I'm glad to be here tonight with Mark Eyking and other colleagues, and certainly with these witnesses who are providing us with some very helpful and important information.
I have three basic areas that I'd like to question on. Perhaps I'll ask all three questions at once and then leave the maximum time for the witnesses to answer.
First of all, would it be helpful as we're dealing with Bill C-30 to actually see what the draft regulations might look like? For the most part the act creates the authority to create regulations, but the regulations are not yet in the public domain. I wonder if that would be useful to actually see at an early stage what the government has in mind for the drafting of those regulations.
Second, with respect to the contracts between grain companies and farmers, which are referred to in the legislation, and the possibility of regulations being promulgated under the Canada Grain Act,should those regulations spell out damages or penalties to be paid to farmers if and when specified delivery opportunities are not provided by the grain companies as had been contracted for?
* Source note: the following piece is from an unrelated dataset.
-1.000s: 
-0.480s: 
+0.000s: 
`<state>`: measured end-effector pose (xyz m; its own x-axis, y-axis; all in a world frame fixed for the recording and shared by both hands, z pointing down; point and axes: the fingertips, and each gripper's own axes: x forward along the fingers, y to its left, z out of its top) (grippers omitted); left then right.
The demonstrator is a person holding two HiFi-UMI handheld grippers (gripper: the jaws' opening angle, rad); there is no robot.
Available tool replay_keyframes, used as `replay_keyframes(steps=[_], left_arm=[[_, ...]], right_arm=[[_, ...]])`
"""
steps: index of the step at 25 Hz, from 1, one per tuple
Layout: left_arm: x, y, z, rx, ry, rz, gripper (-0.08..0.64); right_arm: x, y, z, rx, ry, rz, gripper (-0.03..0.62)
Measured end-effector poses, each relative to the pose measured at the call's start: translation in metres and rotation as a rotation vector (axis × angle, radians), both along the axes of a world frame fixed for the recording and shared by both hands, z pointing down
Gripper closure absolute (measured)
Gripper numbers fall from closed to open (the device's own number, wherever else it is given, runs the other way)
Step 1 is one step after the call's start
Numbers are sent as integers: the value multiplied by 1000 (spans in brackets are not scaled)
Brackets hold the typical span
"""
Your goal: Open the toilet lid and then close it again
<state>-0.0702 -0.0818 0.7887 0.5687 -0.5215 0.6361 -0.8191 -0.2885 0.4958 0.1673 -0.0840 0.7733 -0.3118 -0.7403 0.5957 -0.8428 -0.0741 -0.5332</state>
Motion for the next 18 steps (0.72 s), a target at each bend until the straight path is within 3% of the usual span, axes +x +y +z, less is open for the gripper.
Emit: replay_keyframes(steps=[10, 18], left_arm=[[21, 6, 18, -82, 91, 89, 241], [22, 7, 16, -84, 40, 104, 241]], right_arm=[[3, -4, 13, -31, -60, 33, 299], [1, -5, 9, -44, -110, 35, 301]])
Should there be consequences if you can't deliver when your contract says you ought to be able to deliver, and what would those consequences be? As well, should there be regulations that would impose some kind of transparency and potential limits on the calculation of the so-called basis, the deductions that appear, anecdotally at least, to be consuming about 50% of the international price of grain? That's being absorbed before it even gets to the farmer, so how can you bring transparency and some kind of limit on this calculation called basis.
Third, with respect to the other type of contract that's referred to in the legislation, the service level agreements between shippers and railways under the Canada Transportation Act, do regulations there need to be very clear in specifying the service levels that the railways are expected to provide? Do the regulations also need to be clear in specifying the way in which performance is to be measured, have the railways in fact provided it or not, and about the payment of damages to farmers if the service isn't what was specified in the service level agreement?
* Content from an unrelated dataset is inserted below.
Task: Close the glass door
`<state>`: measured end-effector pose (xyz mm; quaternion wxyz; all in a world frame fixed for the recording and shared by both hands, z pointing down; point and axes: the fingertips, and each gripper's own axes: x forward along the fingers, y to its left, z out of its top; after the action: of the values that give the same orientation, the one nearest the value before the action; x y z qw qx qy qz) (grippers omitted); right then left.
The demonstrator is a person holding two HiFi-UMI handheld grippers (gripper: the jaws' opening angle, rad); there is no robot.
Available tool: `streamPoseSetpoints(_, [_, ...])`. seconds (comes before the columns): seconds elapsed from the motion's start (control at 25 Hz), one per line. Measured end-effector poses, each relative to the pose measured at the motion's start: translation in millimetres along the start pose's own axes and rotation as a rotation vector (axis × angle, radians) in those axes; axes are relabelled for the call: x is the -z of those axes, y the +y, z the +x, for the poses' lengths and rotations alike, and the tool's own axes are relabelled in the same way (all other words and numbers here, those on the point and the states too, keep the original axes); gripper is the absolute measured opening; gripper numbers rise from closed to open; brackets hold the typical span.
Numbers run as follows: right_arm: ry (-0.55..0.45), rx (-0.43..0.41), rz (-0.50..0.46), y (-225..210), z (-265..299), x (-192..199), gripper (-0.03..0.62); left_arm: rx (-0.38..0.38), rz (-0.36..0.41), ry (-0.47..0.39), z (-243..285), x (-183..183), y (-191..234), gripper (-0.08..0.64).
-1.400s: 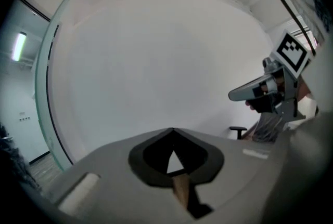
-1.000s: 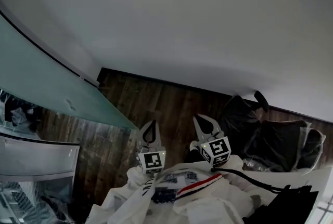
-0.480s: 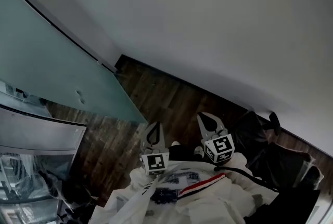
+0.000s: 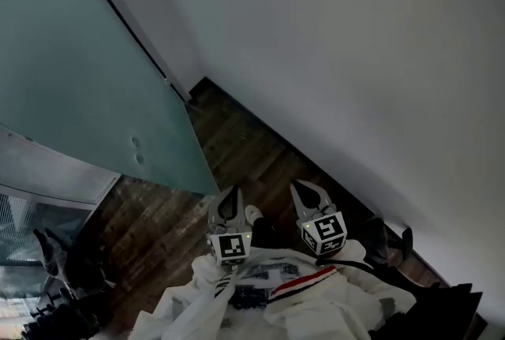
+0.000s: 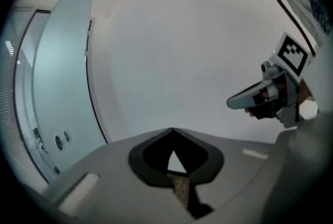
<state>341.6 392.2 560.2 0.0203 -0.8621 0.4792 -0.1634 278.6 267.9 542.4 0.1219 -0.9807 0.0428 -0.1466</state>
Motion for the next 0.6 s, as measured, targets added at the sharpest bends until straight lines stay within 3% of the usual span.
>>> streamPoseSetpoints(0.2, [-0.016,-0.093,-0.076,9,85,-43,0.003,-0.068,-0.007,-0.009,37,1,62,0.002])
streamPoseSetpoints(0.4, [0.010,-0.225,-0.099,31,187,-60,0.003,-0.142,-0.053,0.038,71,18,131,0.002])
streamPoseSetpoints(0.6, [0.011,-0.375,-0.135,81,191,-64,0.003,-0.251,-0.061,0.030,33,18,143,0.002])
Should those three things, first, definition of service, second, how do you measure it, and third, what is the consequence if service fails, be in regulations or should they in the act itself?
Finally, with respect to the Canada Transportation Act, beyond this vague phrase that's been there for a hundred years, “adequate and suitable accommodation”, are our witnesses telling us here—and I think this is what I heard—that railway service obligations need to be defined as performing in such a way that the railways actually meet the needs of their customers? In other words, the rules are designed to service customers, not service railways. That would certainly change the paradigm in Canada of the last 143 years.
I wonder if I could just leave those questions, Mr. Chairman, and see what our witnesses have to comment.